Selain itu, rasanya perlu membahas set produksi film ini yang patut diacungi jempol. Pengambilan adegan film sebagian besar dilakukan di Cinecita Studios di Italia, yang berarti memberi kode jikalau lokasi-lokasi penting yang digunakan adalah buatan. Mungkin? Jika iya, maka Suzie Davis patut diberi acungan jempol akan upayanya ini. Production designer yang sebelumnya terlibat lewat “Saltburn” dan “Mr. Turner,” harus dapat menyajikan adegan secara nyata, mengingat tantangan yang begitu besar untuk membuatnya sama persis.
Rasanya tak adil juga bila tidak membahas score film ini yang digarap Volker Bertelmann. Komposer peraih Academy Awards untuk “All Quiet on the Western Front” ini juga akan membangun emosi penonton akan dramatisasi kisahnya layaknya teror.
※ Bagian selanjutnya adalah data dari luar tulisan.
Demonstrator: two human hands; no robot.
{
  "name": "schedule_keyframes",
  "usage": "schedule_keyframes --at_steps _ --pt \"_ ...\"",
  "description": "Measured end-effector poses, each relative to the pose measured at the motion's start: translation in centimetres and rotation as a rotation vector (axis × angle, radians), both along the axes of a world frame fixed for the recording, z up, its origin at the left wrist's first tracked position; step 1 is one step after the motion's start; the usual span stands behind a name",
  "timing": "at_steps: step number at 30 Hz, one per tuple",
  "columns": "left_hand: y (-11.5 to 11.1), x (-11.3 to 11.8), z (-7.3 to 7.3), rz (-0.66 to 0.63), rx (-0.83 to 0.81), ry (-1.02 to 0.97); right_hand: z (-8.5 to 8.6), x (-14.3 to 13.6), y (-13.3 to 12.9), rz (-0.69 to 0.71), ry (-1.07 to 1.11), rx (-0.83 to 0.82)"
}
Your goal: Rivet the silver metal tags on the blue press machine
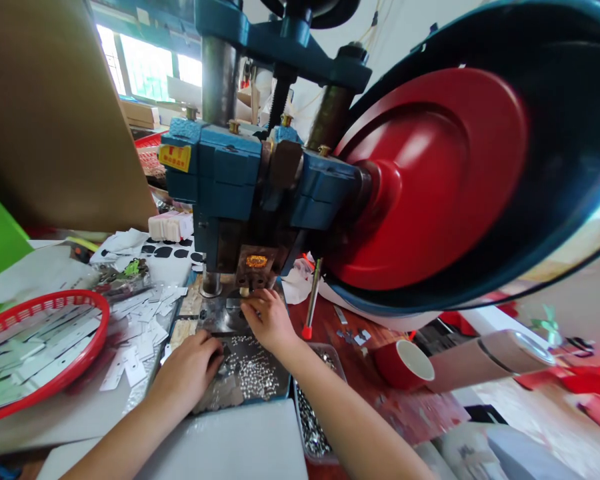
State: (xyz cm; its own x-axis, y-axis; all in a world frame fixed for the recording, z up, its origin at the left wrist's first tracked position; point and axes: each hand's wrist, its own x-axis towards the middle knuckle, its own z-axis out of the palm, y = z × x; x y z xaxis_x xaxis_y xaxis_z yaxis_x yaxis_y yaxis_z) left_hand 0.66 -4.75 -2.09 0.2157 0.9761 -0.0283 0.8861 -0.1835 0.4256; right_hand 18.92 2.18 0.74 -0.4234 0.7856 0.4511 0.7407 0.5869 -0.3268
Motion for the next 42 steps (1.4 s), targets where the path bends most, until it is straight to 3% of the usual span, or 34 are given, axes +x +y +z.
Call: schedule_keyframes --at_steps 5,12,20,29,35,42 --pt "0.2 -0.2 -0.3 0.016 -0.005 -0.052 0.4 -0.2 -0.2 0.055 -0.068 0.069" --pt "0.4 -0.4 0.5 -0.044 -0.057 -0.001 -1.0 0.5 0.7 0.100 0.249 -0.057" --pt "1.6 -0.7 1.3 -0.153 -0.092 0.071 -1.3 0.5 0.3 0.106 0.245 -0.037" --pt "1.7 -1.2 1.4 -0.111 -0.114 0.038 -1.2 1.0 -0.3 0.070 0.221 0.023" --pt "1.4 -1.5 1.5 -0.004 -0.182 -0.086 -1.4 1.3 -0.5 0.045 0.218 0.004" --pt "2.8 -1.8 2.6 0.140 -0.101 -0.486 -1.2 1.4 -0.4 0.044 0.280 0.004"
Ketegangan-ketegangan ini menjadi semakin hidup dengan alunan musik dawai yang bisa menakutnya, layaknya kita menyaksikan “Psycho.”
Pada musim penghargaan tahun ini, “Conclave” tentu harus disematkan sebagai salah satu film terbaik 2024. Film ini baru saja memenangkan Best Screenplay di Golden Globe Awards. Untuk Academy Awards tahun ini, saya rasa film ini akan banyak mengisi nominasi, termasuk Best Picture, Best Directing, Best Adapted Screenplay, Best Actor in Leading Role untuk Fiennes, Best Actor in Supporting Role untuk Lithgow dan Tucci, Best Actress in Supporting Role untuk Rossellini, Best Production Design, Best Original Score, Best Cinematography, dan mungkin Best Editing.
Akhir kata, daripada mempertanyakan apakah konklaf yang terjadi memang dilakukan seperti yang digambarkan film ini, setidaknya “Conclave” adalah sebuah sajian serius yang berhasil memenuhi ekspektasi saya, mengenyangkan segala rasa keingintahuan saya. Luar biasa!